··· Task data ···

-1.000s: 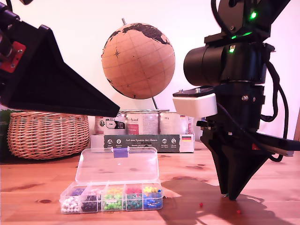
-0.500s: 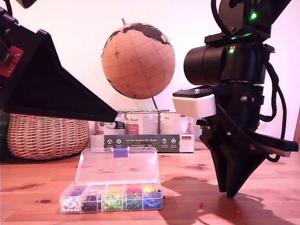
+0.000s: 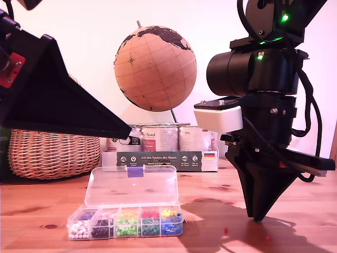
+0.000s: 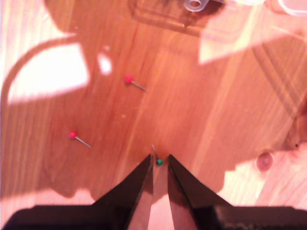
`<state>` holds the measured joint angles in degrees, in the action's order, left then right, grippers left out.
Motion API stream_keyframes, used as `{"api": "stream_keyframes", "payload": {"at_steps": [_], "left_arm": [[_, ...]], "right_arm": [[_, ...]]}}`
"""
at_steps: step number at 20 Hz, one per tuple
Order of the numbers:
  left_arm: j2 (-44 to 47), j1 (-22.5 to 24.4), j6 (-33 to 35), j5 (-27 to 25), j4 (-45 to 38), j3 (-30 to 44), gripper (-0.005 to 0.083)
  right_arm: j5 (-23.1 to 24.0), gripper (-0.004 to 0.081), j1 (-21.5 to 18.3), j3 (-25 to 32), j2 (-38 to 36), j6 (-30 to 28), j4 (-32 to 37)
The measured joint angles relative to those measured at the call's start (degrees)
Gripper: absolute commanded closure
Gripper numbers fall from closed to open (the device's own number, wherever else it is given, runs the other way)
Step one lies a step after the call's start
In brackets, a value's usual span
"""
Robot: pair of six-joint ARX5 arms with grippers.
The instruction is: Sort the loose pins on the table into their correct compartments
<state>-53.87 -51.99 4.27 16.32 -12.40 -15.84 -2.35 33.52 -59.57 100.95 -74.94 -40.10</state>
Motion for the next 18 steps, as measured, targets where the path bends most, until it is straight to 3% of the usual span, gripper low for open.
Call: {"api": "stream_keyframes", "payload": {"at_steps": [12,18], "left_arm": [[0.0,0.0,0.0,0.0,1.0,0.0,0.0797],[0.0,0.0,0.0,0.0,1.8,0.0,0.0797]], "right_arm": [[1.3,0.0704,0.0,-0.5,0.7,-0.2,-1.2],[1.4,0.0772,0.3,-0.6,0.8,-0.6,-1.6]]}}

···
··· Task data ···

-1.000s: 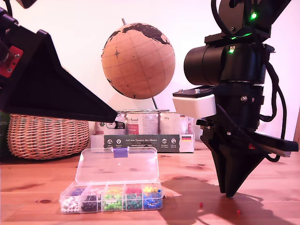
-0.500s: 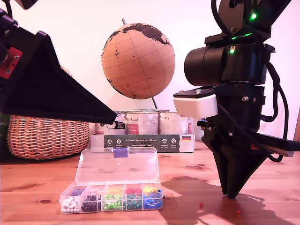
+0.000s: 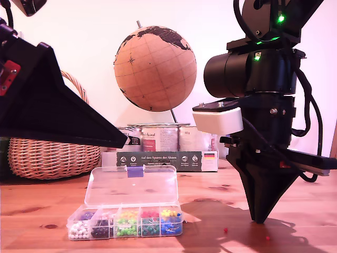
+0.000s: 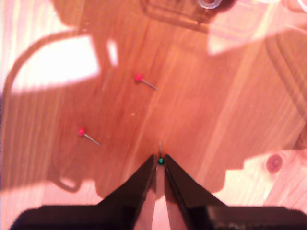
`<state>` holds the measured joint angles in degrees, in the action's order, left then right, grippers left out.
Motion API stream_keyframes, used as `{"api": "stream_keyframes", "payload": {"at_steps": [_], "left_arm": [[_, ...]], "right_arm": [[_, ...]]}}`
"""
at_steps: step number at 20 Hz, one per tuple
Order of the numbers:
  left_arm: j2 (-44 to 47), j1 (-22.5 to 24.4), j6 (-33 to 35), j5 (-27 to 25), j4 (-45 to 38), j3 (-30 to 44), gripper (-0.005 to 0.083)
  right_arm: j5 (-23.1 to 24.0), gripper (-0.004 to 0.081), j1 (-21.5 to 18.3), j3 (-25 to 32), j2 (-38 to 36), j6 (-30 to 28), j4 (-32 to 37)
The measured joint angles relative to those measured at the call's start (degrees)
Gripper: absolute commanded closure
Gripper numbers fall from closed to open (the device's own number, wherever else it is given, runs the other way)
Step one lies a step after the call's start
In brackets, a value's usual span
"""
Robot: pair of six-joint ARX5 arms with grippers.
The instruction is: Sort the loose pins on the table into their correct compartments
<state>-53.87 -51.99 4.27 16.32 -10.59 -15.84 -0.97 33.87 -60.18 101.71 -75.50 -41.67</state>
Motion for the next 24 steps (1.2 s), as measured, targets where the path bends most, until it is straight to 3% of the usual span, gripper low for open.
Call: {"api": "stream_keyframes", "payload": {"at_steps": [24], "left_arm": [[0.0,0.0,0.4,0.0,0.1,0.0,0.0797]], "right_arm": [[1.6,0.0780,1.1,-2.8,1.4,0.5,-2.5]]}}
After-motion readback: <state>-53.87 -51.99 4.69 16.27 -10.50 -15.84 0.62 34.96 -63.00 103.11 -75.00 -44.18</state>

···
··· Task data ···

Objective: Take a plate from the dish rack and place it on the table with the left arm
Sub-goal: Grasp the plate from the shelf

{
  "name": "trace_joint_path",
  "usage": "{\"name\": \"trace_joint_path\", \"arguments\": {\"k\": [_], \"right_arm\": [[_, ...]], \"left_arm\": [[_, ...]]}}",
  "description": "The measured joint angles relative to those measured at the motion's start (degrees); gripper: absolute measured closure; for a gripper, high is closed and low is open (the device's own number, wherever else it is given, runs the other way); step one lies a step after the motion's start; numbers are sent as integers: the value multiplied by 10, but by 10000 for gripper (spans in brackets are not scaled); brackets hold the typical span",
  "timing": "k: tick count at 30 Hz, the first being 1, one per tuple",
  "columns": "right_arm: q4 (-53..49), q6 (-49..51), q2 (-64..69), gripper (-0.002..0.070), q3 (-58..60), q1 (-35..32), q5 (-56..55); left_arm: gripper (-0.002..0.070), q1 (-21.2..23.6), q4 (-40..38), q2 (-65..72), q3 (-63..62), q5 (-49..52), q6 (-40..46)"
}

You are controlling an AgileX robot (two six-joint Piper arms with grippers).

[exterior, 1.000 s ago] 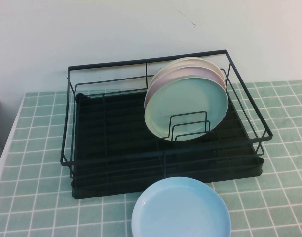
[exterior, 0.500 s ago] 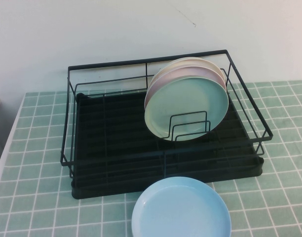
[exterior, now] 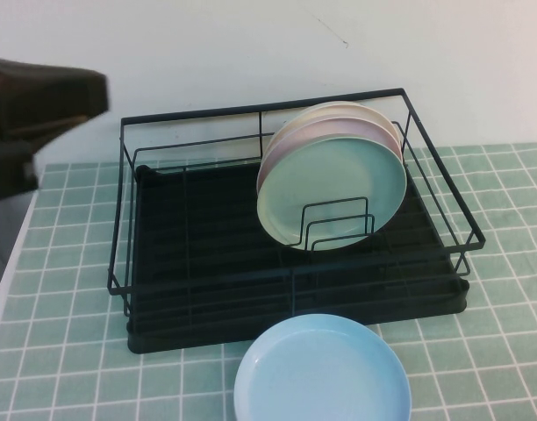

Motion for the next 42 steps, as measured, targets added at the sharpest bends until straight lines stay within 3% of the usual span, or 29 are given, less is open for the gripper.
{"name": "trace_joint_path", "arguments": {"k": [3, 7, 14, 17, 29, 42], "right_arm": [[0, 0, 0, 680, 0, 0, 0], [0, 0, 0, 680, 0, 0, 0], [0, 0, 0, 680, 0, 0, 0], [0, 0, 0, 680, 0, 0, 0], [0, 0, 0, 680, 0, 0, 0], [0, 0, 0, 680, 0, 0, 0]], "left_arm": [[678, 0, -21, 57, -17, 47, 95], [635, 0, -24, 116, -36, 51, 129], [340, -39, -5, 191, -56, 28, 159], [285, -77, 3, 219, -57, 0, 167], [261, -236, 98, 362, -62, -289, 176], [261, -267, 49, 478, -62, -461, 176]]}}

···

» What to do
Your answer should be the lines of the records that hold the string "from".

» Output for this exercise
Gripper numbers fall from closed to open (the device's own number, wherever else it is given, runs the other way)
Gripper numbers fall from closed to open (the device's own number, wherever else it is given, runs the other way)
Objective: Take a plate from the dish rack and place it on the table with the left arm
Sub-goal: Grasp the plate from the shelf

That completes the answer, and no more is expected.